_TASK DIRECTIONS_
Where does the word "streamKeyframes" occur in the material? Copy each line that has it.

_DATASET EXCERPT_

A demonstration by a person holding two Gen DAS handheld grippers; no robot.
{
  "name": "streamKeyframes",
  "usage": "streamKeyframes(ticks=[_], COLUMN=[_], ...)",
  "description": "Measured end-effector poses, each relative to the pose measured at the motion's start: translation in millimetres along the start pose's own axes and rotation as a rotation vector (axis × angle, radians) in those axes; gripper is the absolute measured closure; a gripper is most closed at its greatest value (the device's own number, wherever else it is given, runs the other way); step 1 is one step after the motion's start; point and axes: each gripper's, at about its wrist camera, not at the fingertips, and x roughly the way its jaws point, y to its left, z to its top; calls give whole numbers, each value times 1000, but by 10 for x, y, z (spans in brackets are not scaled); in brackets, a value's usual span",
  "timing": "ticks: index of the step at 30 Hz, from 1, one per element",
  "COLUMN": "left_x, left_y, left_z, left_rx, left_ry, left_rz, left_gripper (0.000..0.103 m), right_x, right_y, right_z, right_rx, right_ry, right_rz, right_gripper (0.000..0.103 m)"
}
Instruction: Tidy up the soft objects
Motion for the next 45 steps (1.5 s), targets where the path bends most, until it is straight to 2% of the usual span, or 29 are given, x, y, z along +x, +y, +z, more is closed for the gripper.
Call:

_SOLUTION FOR THIS TASK_
  "name": "streamKeyframes",
  "usage": "streamKeyframes(ticks=[_], COLUMN=[_], ...)",

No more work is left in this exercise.